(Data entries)
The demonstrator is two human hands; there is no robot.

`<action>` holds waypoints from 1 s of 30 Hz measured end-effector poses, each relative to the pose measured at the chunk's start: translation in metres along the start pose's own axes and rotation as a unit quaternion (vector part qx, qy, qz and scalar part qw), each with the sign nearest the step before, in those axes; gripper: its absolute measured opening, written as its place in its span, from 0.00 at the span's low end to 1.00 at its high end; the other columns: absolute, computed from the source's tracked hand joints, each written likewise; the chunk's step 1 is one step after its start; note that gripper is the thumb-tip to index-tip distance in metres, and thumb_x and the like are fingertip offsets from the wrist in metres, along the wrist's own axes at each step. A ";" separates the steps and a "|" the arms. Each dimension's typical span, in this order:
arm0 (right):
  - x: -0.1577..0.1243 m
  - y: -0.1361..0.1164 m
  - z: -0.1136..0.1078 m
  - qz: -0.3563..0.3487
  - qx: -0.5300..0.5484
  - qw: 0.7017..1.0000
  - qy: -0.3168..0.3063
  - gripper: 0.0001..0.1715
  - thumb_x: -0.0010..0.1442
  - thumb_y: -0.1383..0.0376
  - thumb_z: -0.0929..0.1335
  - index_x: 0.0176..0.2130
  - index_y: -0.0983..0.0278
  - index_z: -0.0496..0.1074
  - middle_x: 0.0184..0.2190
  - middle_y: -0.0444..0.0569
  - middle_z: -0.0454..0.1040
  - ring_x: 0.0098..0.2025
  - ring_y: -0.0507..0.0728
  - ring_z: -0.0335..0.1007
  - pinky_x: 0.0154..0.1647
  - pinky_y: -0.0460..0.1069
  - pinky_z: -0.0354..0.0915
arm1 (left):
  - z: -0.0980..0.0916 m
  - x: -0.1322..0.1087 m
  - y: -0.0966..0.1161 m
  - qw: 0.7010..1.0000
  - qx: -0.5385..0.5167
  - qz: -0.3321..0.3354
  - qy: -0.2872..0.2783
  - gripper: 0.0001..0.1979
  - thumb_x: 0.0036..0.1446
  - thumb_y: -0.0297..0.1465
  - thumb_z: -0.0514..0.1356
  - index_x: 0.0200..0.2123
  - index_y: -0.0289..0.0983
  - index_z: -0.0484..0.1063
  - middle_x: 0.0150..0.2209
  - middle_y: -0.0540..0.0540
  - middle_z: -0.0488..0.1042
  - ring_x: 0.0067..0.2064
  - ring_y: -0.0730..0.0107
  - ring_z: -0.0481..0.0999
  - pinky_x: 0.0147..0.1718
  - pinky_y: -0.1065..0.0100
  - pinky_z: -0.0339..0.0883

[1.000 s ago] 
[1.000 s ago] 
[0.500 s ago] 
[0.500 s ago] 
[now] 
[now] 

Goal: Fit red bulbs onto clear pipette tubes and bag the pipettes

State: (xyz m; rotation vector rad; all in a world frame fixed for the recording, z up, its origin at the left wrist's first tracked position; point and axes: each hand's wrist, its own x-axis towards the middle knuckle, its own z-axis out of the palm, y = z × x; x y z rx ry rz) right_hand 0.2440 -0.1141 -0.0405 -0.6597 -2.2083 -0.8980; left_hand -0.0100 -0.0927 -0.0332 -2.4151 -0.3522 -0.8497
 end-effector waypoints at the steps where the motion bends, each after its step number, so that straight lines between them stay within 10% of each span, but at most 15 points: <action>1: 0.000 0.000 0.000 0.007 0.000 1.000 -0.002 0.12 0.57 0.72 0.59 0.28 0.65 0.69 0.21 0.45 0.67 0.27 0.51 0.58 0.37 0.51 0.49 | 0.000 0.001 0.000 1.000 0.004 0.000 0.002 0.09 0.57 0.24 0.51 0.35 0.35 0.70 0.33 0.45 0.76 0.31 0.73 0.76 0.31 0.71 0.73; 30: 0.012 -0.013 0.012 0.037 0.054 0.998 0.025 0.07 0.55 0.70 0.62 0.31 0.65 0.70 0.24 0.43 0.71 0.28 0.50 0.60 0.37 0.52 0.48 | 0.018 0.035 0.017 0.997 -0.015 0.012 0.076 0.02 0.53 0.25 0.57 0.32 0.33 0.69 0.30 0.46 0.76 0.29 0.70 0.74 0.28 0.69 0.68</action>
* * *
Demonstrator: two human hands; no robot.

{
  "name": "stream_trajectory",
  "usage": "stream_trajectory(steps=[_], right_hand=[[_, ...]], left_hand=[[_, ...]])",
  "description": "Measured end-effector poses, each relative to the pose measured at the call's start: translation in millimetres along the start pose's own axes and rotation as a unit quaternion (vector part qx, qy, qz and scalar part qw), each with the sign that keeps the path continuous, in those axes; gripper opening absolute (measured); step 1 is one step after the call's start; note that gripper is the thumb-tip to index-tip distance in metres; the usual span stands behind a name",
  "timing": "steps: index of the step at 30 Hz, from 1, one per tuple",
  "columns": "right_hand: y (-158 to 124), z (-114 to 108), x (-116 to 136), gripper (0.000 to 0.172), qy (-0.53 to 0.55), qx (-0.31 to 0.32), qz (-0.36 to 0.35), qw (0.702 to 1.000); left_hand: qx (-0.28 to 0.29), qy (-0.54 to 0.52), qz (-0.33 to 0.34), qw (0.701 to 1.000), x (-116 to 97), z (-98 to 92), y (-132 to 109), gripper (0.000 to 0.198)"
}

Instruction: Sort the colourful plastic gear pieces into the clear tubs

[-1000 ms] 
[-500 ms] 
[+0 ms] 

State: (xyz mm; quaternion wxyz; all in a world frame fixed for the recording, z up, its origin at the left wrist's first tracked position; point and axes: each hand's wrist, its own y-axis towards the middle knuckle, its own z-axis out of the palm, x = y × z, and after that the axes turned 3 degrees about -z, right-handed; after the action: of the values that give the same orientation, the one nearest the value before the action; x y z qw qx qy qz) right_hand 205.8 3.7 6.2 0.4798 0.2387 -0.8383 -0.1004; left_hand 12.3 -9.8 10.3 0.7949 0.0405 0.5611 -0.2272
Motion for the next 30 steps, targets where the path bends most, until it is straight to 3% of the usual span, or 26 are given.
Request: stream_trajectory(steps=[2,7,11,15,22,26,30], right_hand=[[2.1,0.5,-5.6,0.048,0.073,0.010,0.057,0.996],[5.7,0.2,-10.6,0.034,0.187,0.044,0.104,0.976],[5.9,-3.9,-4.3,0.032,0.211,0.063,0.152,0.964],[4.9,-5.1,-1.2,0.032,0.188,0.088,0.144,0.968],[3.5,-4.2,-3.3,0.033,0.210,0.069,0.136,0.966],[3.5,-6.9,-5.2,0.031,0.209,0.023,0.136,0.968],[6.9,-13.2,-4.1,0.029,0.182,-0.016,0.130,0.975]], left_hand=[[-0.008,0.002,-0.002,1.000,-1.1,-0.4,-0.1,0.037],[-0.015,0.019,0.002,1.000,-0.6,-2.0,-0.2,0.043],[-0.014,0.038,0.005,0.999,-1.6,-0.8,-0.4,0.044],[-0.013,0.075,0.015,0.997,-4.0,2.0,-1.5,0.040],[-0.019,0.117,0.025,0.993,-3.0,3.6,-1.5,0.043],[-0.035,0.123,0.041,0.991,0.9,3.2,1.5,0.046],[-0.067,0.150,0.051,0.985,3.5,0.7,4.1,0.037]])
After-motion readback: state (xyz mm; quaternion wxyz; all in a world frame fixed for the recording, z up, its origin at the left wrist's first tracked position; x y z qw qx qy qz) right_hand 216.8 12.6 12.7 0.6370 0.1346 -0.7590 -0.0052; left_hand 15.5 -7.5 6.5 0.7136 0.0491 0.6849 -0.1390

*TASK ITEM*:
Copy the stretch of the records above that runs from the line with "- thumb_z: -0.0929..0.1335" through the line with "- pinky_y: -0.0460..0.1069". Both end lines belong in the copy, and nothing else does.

*TASK RESULT*:
  - thumb_z: -0.0929..0.1335
  - index_x: 0.0176..0.2130
  - index_y: -0.0983..0.0278
  - index_z: -0.0496..0.1074
  - middle_x: 0.0184..0.2190
  - middle_y: -0.0444..0.0569
  - middle_z: -0.0454..0.1040
  - ring_x: 0.0098..0.2025
  - ring_y: -0.0507..0.0728
  - ring_z: -0.0335..0.1007
  - pinky_x: 0.0154..0.1647
  - pinky_y: -0.0460..0.1069

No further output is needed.